■ WORK ITEM
Everything in the listing below must be duplicated exactly.

■ INFORMATION SHOWN
■ ■ ■ ■ ■

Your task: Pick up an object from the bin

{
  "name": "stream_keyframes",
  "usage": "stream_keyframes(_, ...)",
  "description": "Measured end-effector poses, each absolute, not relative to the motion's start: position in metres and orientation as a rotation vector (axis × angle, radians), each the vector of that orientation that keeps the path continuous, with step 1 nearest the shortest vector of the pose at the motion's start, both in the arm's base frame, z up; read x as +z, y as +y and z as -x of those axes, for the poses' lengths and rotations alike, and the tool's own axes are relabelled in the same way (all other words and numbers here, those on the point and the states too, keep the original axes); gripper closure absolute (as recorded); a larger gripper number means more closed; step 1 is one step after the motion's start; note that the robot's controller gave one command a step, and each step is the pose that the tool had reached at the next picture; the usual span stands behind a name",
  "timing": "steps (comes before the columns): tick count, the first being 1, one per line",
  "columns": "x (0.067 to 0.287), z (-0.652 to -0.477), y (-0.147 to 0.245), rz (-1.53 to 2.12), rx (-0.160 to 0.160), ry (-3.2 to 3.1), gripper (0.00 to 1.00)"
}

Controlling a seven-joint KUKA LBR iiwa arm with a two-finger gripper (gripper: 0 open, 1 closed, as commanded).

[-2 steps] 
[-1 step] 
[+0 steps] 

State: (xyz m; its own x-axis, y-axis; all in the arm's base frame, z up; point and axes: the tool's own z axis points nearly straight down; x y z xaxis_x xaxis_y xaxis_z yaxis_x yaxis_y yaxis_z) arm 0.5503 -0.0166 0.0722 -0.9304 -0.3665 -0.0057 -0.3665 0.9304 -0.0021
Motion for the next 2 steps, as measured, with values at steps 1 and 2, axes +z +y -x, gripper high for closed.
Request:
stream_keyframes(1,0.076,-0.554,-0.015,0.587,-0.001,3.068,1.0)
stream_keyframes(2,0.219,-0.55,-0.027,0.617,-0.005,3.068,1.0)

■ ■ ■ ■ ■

■ ANSWER TO THIS TASK
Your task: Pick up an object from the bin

{
  "name": "stream_keyframes",
  "usage": "stream_keyframes(_, ...)",
  "description": "Measured end-effector poses, each absolute, not relative to the motion's start: position in metres and orientation as a rotation vector (axis × angle, radians), each the vector of that orientation that keeps the path continuous, with step 1 nearest the shortest vector of the pose at the motion's start, both in the arm's base frame, z up; read x as +z, y as +y and z as -x of those axes, for the poses' lengths and rotations alike, and the tool's own axes are relabelled in the same way (all other words and numbers here, those on the point and the states too, keep the original axes); gripper closure absolute (as recorded); a larger gripper number means more closed; step 1 is one step after the motion's start; note that the robot's controller gave one command a step, and each step is the pose that the tool had reached at the next picture; the usual span stands behind a name",
  "timing": "steps (comes before the columns): tick count, the first being 1, one per line",
  "columns": "x (0.067 to 0.287), z (-0.652 to -0.477), y (-0.147 to 0.245), rz (-1.53 to 2.12), rx (-0.160 to 0.160), ry (-3.2 to 3.1), gripper (0.00 to 1.00)"
}

Controlling a seven-joint KUKA LBR iiwa arm with a two-finger gripper (gripper: 0 open, 1 closed, as commanded).

[-2 steps] 
[-1 step] 
[+0 steps] 

State: (xyz m; its own x-axis, y-axis; all in the arm's base frame, z up; point and axes: the tool's own z axis points nearly straight down; x y z xaxis_x xaxis_y xaxis_z yaxis_x yaxis_y yaxis_z) arm 0.5503 -0.0166 0.0722 -0.9304 -0.3665 -0.0057 -0.3665 0.9304 -0.0021
Motion for the next 2 steps, as measured, with values at steps 1 and 2, axes +z +y -x, gripper high for closed.
Request:
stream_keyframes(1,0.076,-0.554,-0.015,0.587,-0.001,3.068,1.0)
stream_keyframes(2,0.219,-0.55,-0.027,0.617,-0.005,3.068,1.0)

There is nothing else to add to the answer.